◆ Directions for this task: An exact copy of the entries is required, with every image omitted.

[Data entries]
# # # #

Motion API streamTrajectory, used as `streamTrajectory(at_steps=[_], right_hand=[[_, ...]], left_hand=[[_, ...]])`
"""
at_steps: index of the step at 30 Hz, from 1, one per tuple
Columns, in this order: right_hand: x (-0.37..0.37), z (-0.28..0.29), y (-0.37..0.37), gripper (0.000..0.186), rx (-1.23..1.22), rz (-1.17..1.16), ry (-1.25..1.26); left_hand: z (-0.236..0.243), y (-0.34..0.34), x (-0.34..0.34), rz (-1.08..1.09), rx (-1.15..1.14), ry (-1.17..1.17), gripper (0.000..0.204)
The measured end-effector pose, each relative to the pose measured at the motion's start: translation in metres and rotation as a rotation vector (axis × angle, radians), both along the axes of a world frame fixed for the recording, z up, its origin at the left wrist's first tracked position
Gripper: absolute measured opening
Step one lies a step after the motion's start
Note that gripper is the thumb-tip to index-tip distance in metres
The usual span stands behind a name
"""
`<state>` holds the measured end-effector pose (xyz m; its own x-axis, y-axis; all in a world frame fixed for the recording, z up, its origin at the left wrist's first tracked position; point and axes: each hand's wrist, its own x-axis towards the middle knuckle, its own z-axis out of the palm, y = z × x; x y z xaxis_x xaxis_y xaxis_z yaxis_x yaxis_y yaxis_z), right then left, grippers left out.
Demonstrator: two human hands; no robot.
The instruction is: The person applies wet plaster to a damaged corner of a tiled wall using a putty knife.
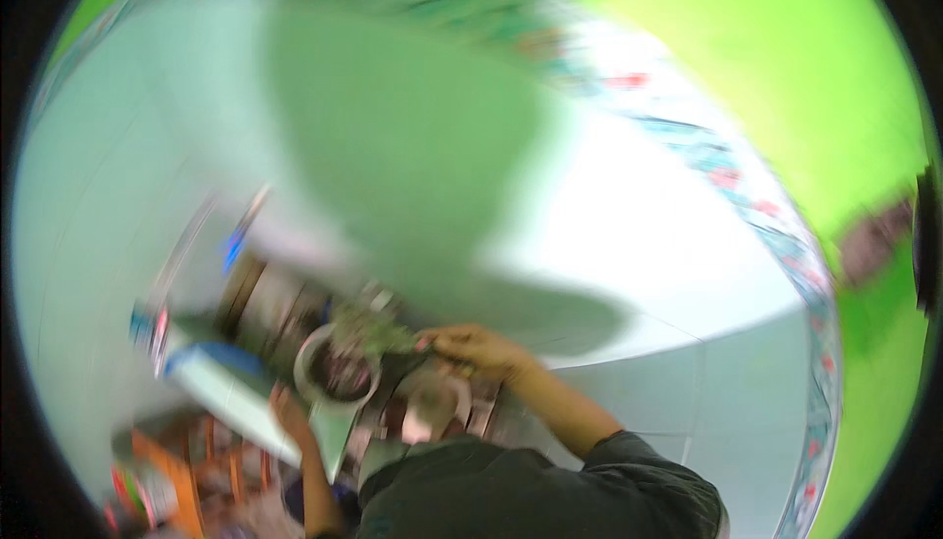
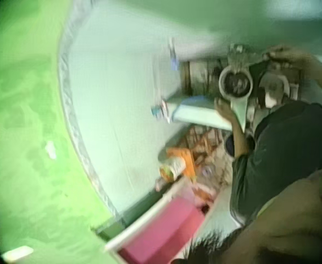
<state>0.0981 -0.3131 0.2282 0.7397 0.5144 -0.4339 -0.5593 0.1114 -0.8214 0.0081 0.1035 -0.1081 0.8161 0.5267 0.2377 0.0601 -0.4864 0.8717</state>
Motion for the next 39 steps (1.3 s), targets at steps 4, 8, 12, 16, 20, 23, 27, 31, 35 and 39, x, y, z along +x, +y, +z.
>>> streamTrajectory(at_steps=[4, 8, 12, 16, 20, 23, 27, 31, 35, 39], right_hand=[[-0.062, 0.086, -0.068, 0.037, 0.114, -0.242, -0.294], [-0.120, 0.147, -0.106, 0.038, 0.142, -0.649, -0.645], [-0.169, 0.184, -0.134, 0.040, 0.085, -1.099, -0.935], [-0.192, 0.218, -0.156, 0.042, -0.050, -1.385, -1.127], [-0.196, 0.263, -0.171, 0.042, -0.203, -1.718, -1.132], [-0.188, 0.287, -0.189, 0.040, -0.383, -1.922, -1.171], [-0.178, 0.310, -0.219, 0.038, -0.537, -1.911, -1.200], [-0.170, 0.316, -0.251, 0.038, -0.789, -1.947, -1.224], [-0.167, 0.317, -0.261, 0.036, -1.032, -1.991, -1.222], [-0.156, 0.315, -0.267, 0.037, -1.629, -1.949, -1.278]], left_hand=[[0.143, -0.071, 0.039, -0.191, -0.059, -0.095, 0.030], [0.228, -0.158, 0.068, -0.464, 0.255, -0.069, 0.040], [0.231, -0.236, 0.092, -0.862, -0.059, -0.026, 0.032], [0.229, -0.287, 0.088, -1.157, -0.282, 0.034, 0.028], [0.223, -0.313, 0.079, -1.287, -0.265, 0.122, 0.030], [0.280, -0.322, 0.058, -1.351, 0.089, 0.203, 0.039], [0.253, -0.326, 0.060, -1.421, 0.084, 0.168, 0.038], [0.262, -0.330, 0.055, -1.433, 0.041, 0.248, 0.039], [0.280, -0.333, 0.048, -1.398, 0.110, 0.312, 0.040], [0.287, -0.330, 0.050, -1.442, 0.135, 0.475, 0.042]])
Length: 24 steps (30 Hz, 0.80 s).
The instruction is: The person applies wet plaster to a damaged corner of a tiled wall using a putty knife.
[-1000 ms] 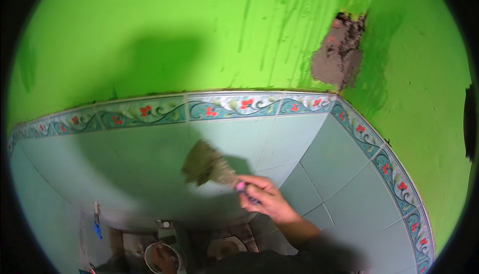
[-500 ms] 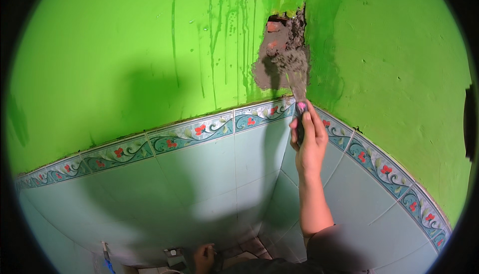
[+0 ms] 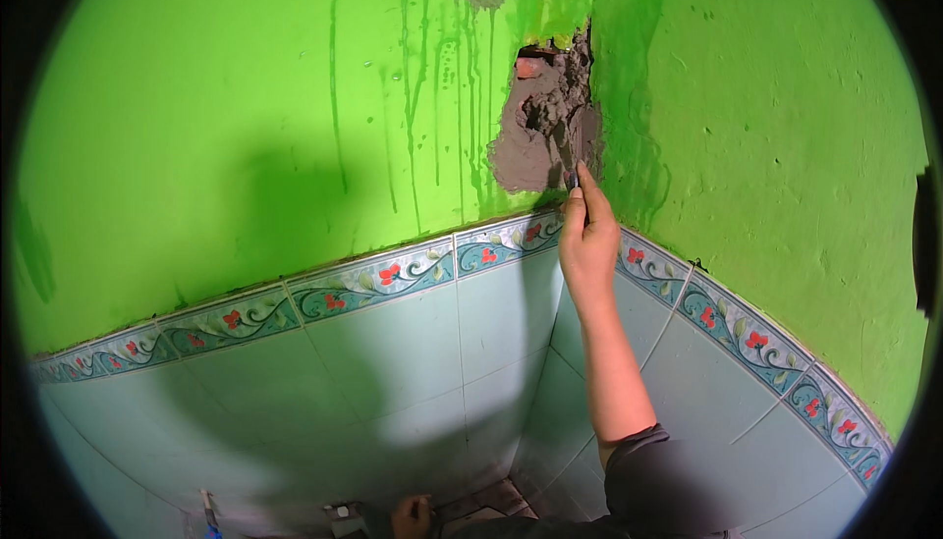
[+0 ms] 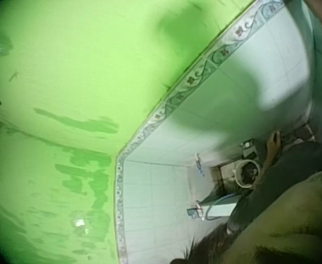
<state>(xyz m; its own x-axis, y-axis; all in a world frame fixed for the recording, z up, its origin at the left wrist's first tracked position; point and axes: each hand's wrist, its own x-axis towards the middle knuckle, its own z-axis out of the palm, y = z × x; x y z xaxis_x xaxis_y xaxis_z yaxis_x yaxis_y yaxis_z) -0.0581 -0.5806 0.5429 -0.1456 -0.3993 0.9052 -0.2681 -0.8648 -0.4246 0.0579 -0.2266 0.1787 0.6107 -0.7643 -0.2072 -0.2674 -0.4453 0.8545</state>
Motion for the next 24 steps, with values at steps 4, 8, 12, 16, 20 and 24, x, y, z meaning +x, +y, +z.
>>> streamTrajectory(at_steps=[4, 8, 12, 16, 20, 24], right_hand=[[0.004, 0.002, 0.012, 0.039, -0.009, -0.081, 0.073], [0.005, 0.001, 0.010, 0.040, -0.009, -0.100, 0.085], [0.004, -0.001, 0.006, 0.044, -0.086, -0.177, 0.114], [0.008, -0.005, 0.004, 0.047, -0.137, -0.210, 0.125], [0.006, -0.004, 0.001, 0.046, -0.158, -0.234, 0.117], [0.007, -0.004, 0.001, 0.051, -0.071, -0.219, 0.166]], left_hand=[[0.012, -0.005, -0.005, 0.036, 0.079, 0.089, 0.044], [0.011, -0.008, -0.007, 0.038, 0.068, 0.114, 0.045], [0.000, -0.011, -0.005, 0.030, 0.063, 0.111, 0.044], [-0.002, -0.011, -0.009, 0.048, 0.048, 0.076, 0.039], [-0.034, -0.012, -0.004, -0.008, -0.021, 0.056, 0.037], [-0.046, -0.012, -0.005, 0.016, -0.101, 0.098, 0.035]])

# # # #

◆ Response:
Motion API streamTrajectory, used as `streamTrajectory(at_steps=[_], right_hand=[[_, ...]], left_hand=[[_, ...]])`
"""
at_steps: index of the step at 30 Hz, from 1, one per tuple
Columns, in this order: right_hand: x (-0.37..0.37), z (-0.28..0.29), y (-0.37..0.37), gripper (0.000..0.186), rx (-1.23..1.22), rz (-1.17..1.16), ry (-1.25..1.26); left_hand: z (-0.236..0.243), y (-0.34..0.34), x (-0.34..0.34), rz (-1.08..1.09), rx (-1.15..1.14), ry (-1.17..1.17), gripper (0.000..0.204)
The measured end-effector pose, each relative to the pose measured at the motion's start: translation in metres and rotation as a rotation vector (axis × angle, radians), both along the axes of a world frame fixed for the recording, z up, its origin at the left wrist's first tracked position
Gripper: absolute measured opening
Step one lies a step after the motion's start
Note that gripper is the thumb-tip to index-tip distance in metres
The usual span stands behind a name
"""
`<state>` holds the measured end-effector pose (xyz m; its own x-axis, y-axis; all in a world frame fixed for the recording, z up, its origin at the left wrist's first tracked position; point and axes: each hand's wrist, its own x-axis towards the middle knuckle, its own z-axis out of the palm, y = z × x; x y z xaxis_x xaxis_y xaxis_z yaxis_x yaxis_y yaxis_z), right then left, grippers left out.
Demonstrator: two human hands; no robot.
The instruction is: The person applies wet plaster to a damaged corner of a tiled wall using a putty knife.
<state>0.0981 -0.3131 0.2282 0.7397 0.5144 -0.4339 -0.5593 0.1114 -0.8214 0.0081 0.1035 -0.1081 0.8161 0.5267 0.2377 0.0601 -0.4864 0.8717</state>
Motion for the next 39 steps (1.3 s), targets at steps 4, 8, 12, 16, 20, 23, 27, 31, 35 and 39, x, y, z along +x, +y, +z.
>>> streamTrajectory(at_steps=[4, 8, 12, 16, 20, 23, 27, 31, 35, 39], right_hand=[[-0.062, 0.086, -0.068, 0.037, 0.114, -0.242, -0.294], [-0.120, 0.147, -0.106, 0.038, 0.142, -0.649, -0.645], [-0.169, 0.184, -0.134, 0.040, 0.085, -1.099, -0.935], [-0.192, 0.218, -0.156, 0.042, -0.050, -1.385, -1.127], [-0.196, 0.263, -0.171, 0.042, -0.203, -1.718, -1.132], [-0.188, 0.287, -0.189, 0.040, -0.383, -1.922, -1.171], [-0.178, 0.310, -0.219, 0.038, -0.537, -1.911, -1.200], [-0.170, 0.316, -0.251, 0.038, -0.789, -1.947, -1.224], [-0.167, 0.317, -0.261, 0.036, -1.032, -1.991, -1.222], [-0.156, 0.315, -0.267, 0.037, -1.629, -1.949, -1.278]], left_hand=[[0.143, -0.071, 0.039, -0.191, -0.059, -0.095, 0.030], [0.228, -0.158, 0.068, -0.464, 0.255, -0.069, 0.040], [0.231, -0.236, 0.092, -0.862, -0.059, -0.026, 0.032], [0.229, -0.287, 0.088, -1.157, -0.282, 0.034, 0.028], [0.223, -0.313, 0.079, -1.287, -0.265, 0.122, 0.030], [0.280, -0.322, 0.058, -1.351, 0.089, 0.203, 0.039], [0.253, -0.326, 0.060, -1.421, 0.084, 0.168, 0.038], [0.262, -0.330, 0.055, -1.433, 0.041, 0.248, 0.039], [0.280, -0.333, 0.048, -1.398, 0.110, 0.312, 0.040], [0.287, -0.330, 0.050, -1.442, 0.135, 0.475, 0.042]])
Length: 24 steps (30 Hz, 0.80 s).
The instruction is: The person applies wet plaster to a damaged corner of a tiled wall using a putty knife.
[-1000 ms] 
[-500 ms] 
[+0 ms] 
[+0 ms] 
<state>(xyz m; its own x-axis, y-axis; all in a world frame fixed for the recording, z up, its origin at the left wrist's first tracked position; point and axes: each hand's wrist, its own x-axis towards the middle knuckle, its own z-axis out of the palm, y = z × x; x y z xaxis_x xaxis_y xaxis_z yaxis_x yaxis_y yaxis_z) -0.0581 -0.5806 0.5429 -0.1456 -0.3993 0.9052 -0.2681 -0.8648 -0.4246 0.0579 -0.2266 0.1787 0.6107 -0.7643 -0.2072 -0.2674 -0.4453 0.8545</state>
Motion for the next 24 steps, with values at steps 4, 8, 12, 16, 20 and 24, x, y, z meaning +x, +y, +z.
>>> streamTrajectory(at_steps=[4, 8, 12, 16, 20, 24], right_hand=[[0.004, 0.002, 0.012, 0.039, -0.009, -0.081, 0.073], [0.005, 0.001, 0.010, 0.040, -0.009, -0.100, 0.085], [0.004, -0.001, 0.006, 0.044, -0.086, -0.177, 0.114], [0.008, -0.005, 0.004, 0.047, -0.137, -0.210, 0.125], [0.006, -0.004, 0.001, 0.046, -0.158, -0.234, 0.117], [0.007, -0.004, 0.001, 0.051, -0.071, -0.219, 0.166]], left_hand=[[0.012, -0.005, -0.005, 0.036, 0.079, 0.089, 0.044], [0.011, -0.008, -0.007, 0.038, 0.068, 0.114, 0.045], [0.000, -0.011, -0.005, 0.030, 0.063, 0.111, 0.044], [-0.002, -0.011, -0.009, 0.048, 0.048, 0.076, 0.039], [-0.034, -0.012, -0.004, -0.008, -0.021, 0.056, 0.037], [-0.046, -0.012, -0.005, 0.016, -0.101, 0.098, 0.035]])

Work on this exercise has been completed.